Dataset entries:
+-------+

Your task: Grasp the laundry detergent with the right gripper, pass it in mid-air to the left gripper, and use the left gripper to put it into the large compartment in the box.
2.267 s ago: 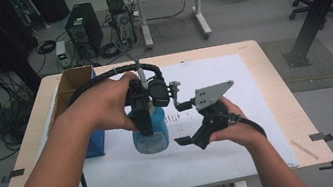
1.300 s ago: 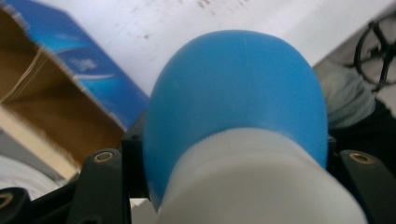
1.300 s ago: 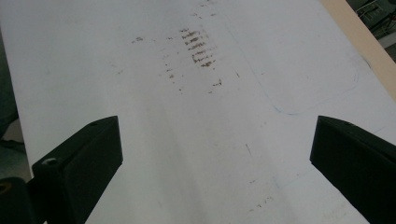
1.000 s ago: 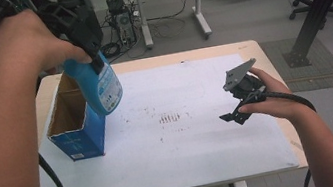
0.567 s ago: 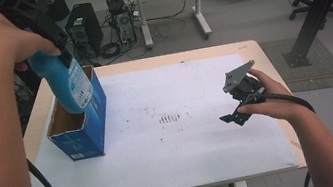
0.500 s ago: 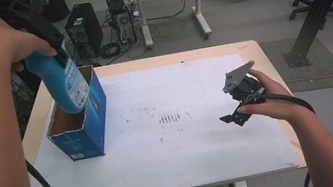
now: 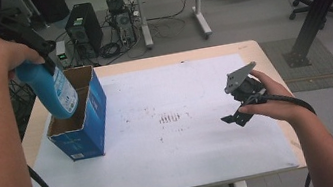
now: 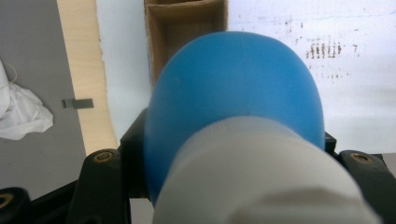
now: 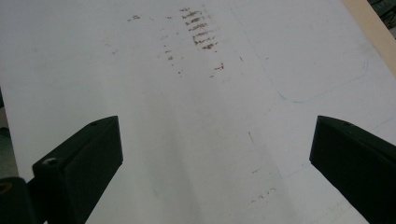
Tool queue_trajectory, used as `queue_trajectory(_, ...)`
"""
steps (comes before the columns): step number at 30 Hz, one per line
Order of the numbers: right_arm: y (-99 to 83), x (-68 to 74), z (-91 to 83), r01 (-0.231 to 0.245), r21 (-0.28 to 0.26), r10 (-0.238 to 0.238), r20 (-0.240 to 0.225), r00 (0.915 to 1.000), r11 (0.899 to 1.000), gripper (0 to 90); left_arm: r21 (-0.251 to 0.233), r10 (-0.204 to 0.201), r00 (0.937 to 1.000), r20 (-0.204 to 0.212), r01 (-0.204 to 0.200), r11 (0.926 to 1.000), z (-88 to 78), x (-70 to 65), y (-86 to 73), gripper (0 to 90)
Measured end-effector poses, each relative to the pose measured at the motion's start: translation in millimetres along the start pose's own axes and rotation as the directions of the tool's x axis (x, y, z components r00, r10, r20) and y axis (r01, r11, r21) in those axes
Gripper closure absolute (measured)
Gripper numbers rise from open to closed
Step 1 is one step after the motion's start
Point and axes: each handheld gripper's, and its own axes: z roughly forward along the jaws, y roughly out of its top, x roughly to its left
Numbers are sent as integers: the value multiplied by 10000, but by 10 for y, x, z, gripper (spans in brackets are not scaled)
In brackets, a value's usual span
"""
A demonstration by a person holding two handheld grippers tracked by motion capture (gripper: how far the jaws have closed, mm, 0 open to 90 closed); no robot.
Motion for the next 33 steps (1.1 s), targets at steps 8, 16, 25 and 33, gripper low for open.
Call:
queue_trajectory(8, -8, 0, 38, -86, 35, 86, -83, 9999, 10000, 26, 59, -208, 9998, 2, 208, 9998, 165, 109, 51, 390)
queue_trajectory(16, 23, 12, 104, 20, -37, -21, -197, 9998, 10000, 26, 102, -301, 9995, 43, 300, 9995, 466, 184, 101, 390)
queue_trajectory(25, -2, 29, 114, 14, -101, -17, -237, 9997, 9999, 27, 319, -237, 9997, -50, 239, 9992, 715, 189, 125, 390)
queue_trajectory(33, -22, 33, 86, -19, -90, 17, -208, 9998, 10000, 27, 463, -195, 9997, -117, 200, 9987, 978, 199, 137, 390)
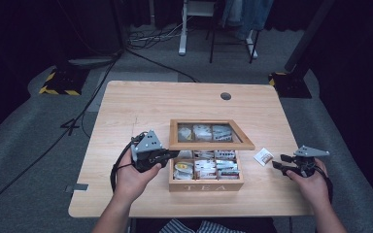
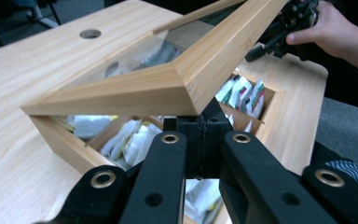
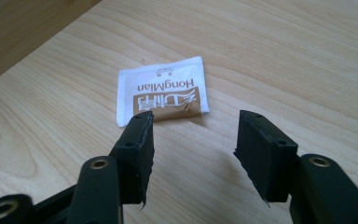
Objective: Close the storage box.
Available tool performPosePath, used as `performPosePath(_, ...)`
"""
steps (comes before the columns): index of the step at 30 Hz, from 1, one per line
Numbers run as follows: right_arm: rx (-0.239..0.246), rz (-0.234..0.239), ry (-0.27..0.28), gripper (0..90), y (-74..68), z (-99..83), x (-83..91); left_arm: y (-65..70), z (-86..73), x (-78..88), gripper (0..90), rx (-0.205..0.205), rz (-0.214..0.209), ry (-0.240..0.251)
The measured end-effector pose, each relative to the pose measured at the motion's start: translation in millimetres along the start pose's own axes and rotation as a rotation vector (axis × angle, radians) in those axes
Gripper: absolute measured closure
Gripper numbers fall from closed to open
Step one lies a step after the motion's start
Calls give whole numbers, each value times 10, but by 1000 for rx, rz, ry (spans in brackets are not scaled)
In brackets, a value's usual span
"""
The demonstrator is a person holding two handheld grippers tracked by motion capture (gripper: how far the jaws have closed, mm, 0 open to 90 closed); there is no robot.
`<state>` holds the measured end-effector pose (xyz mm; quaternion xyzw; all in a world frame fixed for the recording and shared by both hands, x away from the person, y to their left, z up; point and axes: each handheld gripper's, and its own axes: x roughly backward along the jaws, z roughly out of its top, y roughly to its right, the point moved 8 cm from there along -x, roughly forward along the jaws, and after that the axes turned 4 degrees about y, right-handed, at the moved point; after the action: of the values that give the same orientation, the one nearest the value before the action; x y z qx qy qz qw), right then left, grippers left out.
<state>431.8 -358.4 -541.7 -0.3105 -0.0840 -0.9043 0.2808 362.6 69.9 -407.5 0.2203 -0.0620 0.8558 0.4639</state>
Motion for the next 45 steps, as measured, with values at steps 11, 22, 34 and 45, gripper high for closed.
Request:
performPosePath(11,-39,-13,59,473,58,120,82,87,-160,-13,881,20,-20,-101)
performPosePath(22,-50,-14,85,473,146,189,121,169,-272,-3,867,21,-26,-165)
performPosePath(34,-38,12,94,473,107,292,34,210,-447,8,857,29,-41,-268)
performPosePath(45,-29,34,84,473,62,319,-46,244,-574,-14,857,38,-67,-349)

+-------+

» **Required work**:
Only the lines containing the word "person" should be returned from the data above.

» **Your response**:
A demonstration by a person holding two handheld grippers tracked by motion capture (gripper: how far the jaws have closed, mm, 0 open to 90 closed); no robot.
The demonstrator is a person holding two handheld grippers tracked by motion capture (gripper: how far the jaws have closed, mm, 0 open to 90 closed); there is no robot.
`<state>` holds the measured end-effector pose (xyz mm; quaternion xyzw; all in a world frame fixed for the recording and shared by both hands, x away from the person, y to their left, z up; point and axes: each handheld gripper's, and its own axes: x roughly backward along the jaws, z roughly out of its top, y roughly to its right, the point moved 8 cm from there along -x, roughly forward along the jaws, and after that the axes turned 4 degrees about y, right-handed, at the moved point; after the action: of the values that give the same orientation, the one nearest the value before the action; x y z qx qy qz qw), right then left, grippers left out.

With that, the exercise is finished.